Go to view level 1 beside the gun, and put the LOS tool out where the enemy will be coming from, scanning over the field anyplace they may be. Now watch the first portion of the LOS line as it leaves the gun. Is it straight? Free and clear over the rise? Or does it "kink" inside the first 10-15 meters, then proceed straightly?

If there is a kink in that initial segment of the LOS line, you are shooting *through* the hill. The game will let you, in the first 15 meters or so. But it *won't* let the replies through the hill the same way. This is bug exploiting stuff and a no-no.

Move the gun forward until that kink is gone, or you aren't being clever about combined arms, you are merely exploiting the game's inability to model physics exactly.

JC your last post seemed a tangle of strands vindicating your position.

One strand that is missing is that now two people have done tests which show that having a kink in the sighting line is not a reliable sign that the gun is in an unkillable position. I killed using indirect fire from my main gun.

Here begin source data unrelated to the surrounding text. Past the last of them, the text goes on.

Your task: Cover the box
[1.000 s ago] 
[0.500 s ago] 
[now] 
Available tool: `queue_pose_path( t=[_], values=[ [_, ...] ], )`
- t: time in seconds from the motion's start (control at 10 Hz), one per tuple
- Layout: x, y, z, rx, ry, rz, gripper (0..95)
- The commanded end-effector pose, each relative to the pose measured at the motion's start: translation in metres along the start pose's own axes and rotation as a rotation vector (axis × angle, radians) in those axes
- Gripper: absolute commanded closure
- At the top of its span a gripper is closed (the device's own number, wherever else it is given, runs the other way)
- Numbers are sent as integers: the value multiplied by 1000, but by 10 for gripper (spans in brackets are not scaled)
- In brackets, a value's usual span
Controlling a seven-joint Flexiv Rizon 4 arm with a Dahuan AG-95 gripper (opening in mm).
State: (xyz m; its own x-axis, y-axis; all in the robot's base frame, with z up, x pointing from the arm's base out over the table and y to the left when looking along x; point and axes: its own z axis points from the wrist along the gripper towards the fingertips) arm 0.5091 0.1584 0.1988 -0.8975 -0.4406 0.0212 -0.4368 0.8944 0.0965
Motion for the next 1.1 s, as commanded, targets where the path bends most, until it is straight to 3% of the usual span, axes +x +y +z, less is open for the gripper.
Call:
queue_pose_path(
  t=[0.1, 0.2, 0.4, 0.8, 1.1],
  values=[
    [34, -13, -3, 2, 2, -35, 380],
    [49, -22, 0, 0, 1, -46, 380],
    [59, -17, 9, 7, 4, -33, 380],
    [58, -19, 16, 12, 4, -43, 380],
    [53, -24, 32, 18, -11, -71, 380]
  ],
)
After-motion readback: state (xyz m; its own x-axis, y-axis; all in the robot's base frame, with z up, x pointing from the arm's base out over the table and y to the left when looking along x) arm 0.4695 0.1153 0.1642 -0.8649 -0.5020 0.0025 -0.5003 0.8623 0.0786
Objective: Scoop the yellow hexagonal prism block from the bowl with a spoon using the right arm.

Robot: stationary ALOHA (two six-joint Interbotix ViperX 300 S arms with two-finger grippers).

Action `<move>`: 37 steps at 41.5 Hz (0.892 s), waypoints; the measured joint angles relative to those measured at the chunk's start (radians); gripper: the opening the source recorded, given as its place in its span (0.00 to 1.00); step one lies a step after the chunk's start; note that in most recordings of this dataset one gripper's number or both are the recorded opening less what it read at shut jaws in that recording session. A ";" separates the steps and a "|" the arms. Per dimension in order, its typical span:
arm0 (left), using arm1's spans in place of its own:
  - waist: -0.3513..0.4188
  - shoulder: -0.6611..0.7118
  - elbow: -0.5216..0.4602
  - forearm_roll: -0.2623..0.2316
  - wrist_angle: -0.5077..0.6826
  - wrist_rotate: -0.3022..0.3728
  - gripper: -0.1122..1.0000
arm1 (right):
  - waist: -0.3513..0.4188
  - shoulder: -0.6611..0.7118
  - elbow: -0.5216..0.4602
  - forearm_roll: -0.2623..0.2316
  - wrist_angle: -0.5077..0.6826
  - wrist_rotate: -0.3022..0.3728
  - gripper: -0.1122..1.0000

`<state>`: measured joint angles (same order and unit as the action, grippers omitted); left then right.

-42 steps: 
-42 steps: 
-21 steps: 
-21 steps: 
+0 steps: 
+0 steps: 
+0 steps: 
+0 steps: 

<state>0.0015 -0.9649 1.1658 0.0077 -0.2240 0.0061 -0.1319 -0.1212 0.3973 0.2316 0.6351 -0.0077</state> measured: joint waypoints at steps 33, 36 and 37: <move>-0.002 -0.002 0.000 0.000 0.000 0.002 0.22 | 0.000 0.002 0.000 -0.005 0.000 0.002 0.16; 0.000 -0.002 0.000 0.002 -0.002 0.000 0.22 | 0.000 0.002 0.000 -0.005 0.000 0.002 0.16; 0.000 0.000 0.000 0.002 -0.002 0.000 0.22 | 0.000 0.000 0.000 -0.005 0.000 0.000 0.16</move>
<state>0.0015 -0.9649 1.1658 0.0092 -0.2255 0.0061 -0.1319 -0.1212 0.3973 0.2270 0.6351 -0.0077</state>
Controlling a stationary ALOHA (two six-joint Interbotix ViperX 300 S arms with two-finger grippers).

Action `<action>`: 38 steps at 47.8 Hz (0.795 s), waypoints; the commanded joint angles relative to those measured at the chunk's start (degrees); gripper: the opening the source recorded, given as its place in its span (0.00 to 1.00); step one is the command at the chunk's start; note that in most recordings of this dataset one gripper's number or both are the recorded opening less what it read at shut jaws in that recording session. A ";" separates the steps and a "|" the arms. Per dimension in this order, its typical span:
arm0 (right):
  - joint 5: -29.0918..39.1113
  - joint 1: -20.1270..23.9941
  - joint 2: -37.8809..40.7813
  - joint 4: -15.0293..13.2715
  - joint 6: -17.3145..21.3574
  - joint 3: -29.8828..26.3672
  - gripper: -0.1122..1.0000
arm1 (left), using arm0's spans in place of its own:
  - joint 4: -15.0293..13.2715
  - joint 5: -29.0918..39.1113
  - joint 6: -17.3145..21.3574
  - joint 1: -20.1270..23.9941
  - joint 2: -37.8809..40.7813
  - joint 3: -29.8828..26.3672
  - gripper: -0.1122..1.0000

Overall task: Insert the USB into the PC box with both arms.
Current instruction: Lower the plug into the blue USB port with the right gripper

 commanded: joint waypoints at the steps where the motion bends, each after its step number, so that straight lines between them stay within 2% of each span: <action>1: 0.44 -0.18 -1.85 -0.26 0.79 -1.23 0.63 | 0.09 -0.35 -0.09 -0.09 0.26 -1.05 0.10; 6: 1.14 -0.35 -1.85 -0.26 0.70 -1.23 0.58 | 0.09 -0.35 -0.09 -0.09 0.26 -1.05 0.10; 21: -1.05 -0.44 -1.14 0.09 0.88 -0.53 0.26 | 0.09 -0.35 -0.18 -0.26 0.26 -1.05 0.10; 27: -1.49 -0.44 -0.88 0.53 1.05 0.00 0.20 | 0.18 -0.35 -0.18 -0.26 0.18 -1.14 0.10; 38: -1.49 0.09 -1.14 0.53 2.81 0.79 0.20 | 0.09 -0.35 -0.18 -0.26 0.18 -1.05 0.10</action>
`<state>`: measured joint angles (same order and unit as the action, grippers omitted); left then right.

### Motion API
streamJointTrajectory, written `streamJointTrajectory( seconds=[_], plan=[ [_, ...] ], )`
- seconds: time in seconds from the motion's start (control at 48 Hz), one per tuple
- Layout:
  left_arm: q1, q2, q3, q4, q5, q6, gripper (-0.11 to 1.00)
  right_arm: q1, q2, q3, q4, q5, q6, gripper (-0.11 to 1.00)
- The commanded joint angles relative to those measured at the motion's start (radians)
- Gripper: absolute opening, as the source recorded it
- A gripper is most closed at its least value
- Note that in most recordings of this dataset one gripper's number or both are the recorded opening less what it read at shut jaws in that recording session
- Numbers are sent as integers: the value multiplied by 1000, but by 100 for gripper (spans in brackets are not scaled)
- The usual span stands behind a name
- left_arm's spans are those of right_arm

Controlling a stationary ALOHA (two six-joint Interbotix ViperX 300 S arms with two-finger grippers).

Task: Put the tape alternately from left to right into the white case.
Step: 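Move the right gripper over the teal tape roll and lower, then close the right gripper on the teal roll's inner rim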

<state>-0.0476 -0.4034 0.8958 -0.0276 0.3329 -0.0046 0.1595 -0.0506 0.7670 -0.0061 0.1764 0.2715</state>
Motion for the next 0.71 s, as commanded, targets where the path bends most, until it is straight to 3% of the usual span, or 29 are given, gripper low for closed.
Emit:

It would seem therefore that you are in error in your assumption of the kink being a indicator of "cheating" behaviour. Your recommendation to move until the gun has no kink is therefore bogus advice.

It seems a shame that no one takes the time to challenge your ideas - normally.

I am sure that there are positions where guns can seem unkillable and the effect you describe where there is a concave slope could happen however in the thousands of instances where there is a kink and has not stopped the gun being killed would suggest your "cure" is for a problem that is uncommon - apart from possibly a few players.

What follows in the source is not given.